Start of Data for analysis

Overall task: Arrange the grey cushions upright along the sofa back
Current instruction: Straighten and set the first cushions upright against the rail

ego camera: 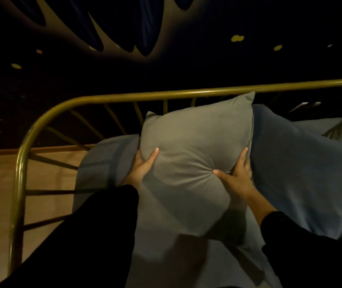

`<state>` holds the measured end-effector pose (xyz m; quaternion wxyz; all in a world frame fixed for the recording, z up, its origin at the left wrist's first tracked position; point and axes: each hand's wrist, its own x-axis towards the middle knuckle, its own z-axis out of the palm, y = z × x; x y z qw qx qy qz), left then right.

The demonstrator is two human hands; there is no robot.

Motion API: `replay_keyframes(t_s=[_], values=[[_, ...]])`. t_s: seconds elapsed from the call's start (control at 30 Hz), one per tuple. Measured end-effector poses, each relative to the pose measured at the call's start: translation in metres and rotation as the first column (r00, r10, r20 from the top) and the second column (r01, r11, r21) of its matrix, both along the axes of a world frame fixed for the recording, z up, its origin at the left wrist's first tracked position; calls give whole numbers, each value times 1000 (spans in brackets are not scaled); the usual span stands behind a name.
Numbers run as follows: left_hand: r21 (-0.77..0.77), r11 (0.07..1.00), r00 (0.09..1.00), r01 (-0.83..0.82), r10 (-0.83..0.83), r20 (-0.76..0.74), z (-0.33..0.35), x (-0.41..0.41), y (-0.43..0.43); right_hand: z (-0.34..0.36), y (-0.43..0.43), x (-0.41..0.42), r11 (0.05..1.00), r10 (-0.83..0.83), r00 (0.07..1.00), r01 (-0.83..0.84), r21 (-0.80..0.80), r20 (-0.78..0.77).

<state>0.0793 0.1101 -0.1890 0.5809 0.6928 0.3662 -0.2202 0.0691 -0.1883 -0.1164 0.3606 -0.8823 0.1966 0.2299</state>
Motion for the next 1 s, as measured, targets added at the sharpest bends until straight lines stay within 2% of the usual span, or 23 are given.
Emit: replay_keyframes(t_s=[0.07,0.13,0.27,0.47,0.6,0.73,0.87,1.0], values=[[-97,993,998,-62,60,-23,4,-1,1,1,-2,0,1000,-6,1000,6,20,-5],[-195,968,983,-157,136,-120,5,-1,6,6,-2,-1,999,-26,1000,26,44,-2],[-324,917,966,-233,180,-185,19,-5,15,26,-5,-10,968,-119,992,105,227,46],[-315,926,979,-206,190,-81,66,-36,22,51,3,-33,856,-335,934,247,454,124],[-261,941,976,-216,212,-46,87,-64,26,57,3,-66,779,-437,897,338,528,70],[-248,933,965,-261,258,-45,86,-121,42,48,20,-110,764,-435,901,375,524,-10],[-227,919,946,-322,320,-47,75,-183,75,30,55,-146,783,-349,937,309,539,-31],[-54,935,934,-351,345,-91,12,-225,116,14,85,-159,803,-241,967,250,541,-89]])
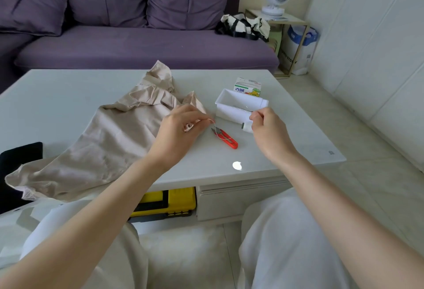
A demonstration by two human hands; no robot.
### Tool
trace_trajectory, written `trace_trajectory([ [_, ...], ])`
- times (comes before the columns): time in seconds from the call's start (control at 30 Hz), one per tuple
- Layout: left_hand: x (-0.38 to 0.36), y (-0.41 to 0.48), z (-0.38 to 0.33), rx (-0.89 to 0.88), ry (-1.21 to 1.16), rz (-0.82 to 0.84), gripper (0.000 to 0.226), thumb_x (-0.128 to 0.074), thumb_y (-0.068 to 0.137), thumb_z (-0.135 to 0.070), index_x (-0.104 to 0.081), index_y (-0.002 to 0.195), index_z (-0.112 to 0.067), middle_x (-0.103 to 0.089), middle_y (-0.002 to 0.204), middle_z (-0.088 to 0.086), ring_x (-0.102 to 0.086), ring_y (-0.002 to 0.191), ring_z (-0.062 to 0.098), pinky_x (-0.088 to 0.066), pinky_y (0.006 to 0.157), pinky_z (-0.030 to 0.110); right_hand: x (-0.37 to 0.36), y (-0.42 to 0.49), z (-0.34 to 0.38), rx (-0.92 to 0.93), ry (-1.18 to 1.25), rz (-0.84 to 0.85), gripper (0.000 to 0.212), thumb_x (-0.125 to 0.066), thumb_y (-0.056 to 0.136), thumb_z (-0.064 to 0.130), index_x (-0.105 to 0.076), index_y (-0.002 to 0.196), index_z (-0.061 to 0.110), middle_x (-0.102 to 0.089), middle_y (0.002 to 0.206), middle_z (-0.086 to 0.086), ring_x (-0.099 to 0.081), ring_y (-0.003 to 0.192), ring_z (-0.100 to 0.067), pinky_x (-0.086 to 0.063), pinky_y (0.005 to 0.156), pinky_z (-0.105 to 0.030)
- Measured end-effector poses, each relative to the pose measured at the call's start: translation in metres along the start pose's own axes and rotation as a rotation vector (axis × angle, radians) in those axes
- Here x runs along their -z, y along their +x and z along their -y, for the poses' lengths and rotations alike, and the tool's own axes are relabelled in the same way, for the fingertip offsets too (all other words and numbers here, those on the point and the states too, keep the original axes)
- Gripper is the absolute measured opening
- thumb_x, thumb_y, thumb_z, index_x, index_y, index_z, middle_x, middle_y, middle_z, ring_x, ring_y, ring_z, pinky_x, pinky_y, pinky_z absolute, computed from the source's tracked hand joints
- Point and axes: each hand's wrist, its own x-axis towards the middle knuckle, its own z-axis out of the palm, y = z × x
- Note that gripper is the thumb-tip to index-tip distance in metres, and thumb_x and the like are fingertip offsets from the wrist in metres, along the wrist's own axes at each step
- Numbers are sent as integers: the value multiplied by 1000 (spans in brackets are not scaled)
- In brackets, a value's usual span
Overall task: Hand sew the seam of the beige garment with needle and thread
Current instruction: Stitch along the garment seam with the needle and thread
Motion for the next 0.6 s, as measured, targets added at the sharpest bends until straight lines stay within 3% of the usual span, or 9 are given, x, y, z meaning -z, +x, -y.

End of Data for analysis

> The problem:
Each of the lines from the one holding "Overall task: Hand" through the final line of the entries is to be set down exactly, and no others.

> Answer for the task:
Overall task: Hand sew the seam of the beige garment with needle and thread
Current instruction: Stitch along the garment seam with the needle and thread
Motion for the next 0.6 s, as measured, targets added at the sharpest bends until straight lines stay within 3% of the usual span, or 9 are given, x, y, z meaning -z, +x, -y.

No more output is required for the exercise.